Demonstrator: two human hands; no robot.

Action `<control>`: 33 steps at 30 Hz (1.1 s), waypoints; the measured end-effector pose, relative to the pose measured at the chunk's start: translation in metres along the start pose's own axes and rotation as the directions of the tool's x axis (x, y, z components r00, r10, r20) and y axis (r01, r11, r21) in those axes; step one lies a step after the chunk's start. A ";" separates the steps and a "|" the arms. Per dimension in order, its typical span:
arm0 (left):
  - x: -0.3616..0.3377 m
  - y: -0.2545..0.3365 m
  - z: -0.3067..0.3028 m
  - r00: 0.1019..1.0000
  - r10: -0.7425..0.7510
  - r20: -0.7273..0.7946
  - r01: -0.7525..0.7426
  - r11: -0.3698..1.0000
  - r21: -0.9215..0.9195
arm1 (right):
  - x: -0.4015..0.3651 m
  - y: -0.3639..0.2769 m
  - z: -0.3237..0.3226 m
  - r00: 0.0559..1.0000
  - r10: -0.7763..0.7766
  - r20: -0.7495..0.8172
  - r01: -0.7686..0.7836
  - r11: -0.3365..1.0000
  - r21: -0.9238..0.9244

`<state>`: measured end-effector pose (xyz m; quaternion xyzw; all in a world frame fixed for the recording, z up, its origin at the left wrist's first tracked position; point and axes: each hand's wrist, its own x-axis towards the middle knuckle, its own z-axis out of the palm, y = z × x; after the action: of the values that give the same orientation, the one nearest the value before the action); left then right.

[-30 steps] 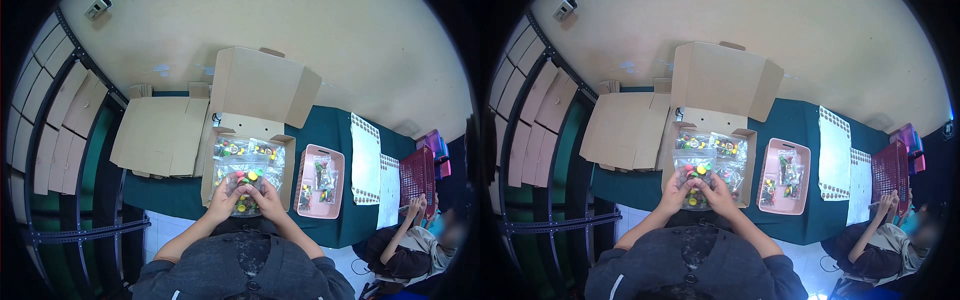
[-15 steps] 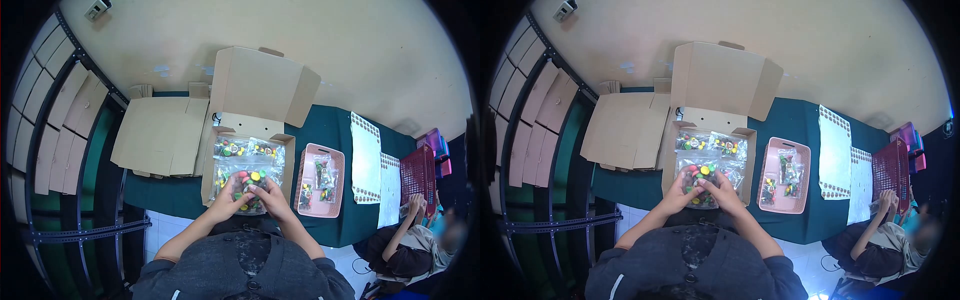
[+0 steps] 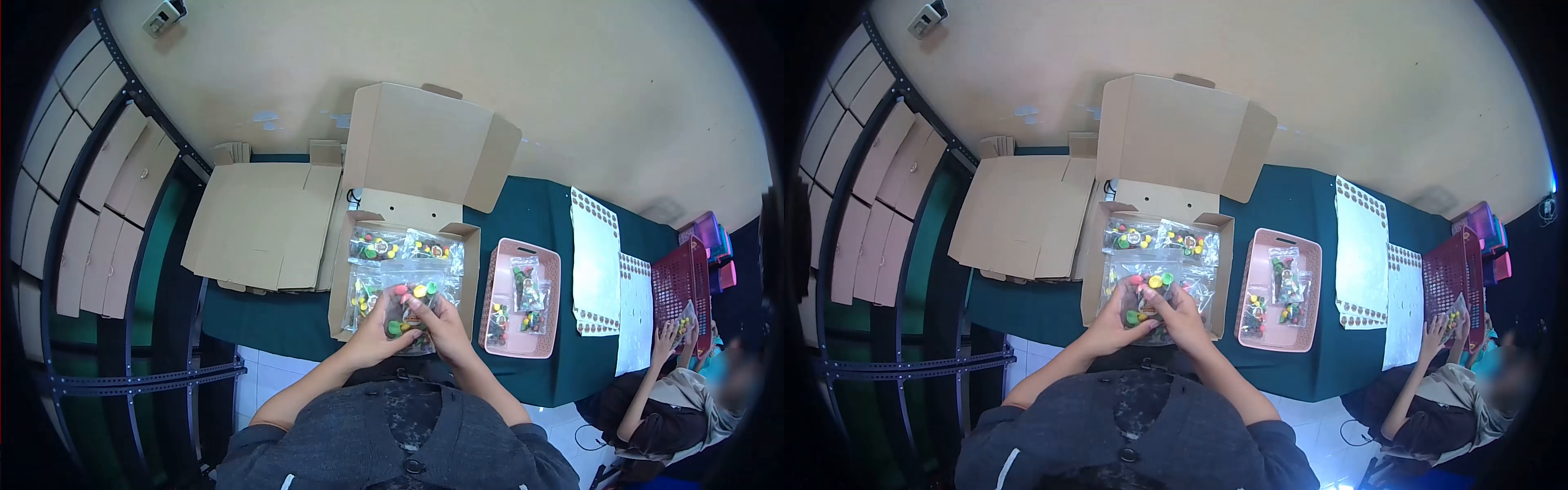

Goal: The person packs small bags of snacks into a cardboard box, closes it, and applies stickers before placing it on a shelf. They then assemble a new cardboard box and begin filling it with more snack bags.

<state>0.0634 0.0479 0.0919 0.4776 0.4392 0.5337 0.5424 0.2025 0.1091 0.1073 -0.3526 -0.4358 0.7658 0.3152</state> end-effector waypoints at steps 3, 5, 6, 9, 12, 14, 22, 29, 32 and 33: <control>-0.001 0.003 0.004 1.000 0.024 -0.011 -0.023 1.000 0.012 | 0.002 0.004 -0.007 0.994 0.111 -0.008 -0.109 0.982 0.156; 0.002 0.003 0.002 0.997 -0.018 -0.072 0.011 0.995 -0.101 | 0.000 0.002 -0.005 0.996 0.082 0.032 -0.084 0.992 0.099; 0.003 0.003 0.001 0.990 -0.067 -0.128 0.038 0.976 -0.215 | -0.002 0.000 -0.003 0.996 0.056 0.072 -0.059 0.997 0.042; 0.002 -0.001 -0.004 0.989 -0.071 -0.127 0.046 0.980 -0.192 | -0.007 -0.008 -0.001 0.987 0.020 0.158 -0.001 0.993 -0.119; 0.001 0.000 -0.005 0.988 -0.092 -0.128 0.063 0.974 -0.216 | -0.006 -0.004 -0.004 0.982 0.016 0.189 0.000 0.996 -0.085; 0.000 -0.004 -0.006 0.988 -0.093 -0.122 0.065 0.975 -0.214 | -0.006 -0.002 -0.007 0.979 0.029 0.203 -0.023 0.999 -0.032; -0.002 0.012 -0.010 0.997 -0.077 0.013 0.078 0.995 -0.059 | -0.002 -0.013 -0.007 0.978 -0.199 -0.065 0.202 0.979 0.030; 0.006 -0.003 -0.006 0.985 0.047 -0.166 -0.065 0.993 -0.103 | -0.003 -0.011 -0.007 0.936 -0.350 -0.033 0.303 0.849 -0.433; 0.008 0.001 -0.025 0.987 0.027 -0.159 -0.026 1.000 0.004 | -0.003 -0.006 -0.009 0.935 -0.355 -0.007 0.308 0.821 -0.480; 0.008 0.007 -0.029 0.986 0.027 -0.162 -0.027 1.000 0.004 | -0.004 -0.008 -0.011 0.946 -0.324 0.026 0.293 0.815 -0.500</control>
<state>0.0340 0.0573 0.0948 0.4391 0.4758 0.5775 0.4973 0.2149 0.1141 0.1112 -0.3694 -0.6598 0.5551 0.3466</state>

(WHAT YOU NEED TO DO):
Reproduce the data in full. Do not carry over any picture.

(EXERCISE SOLUTION):
Demonstrator: two human hands; no robot.

Action `<control>`: 33 steps at 30 Hz (1.1 s), waypoints; the measured end-effector pose, relative to the pose measured at the chunk's start: translation in metres along the start pose's own axes and rotation as the directions of the tool's x axis (x, y, z components r00, r10, r20) and y axis (r01, r11, r21) in those axes; step one lies a step after the chunk's start. A ";" separates the steps and a "|" the arms. Per dimension in order, its typical span:
arm0 (left):
  - x: -0.3616..0.3377 m
  - y: -0.2545..0.3365 m
  - z: -0.3067..0.3028 m
  - r00: 0.1019..1.0000
  - r10: -0.7425..0.7510
  - r20: -0.7273..0.7946
  - r01: -0.7525..0.7426
  - r11: -0.3698..1.0000
  - r21: -0.9215..0.9195
arm1 (right):
  - x: -0.4015..0.3651 m
  - y: -0.3639..0.2769 m
  - z: -0.3237..0.3226 m
  - r00: 0.0559..1.0000
  - r10: -0.7763..0.7766
  - r20: -0.7495..0.8172
  - r01: -0.7686..0.7836
  - r11: -0.3365..1.0000
  - r21: -0.9238..0.9244

`<state>`: measured end-effector pose (xyz m; quaternion xyzw; all in a world frame fixed for the recording, z up, its origin at the left wrist's first tracked position; point and axes: each hand's wrist, its own x-axis towards the middle knuckle, its own z-axis out of the palm, y = z × x; after the action: of the values that give the same orientation, the one nearest the value before the action); left then right.

[-30 steps] 
[-15 steps] 
[+0 steps] 

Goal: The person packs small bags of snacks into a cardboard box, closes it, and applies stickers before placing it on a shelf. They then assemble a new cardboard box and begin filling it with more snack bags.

<state>0.0634 0.0479 0.0919 0.4776 0.4392 0.5337 0.5424 0.2025 0.1091 0.1073 -0.3526 -0.4358 0.7658 0.3152</state> end-effector waypoints at steps 3, 5, 6, 9, 12, 14, 22, 29, 32 and 33: <control>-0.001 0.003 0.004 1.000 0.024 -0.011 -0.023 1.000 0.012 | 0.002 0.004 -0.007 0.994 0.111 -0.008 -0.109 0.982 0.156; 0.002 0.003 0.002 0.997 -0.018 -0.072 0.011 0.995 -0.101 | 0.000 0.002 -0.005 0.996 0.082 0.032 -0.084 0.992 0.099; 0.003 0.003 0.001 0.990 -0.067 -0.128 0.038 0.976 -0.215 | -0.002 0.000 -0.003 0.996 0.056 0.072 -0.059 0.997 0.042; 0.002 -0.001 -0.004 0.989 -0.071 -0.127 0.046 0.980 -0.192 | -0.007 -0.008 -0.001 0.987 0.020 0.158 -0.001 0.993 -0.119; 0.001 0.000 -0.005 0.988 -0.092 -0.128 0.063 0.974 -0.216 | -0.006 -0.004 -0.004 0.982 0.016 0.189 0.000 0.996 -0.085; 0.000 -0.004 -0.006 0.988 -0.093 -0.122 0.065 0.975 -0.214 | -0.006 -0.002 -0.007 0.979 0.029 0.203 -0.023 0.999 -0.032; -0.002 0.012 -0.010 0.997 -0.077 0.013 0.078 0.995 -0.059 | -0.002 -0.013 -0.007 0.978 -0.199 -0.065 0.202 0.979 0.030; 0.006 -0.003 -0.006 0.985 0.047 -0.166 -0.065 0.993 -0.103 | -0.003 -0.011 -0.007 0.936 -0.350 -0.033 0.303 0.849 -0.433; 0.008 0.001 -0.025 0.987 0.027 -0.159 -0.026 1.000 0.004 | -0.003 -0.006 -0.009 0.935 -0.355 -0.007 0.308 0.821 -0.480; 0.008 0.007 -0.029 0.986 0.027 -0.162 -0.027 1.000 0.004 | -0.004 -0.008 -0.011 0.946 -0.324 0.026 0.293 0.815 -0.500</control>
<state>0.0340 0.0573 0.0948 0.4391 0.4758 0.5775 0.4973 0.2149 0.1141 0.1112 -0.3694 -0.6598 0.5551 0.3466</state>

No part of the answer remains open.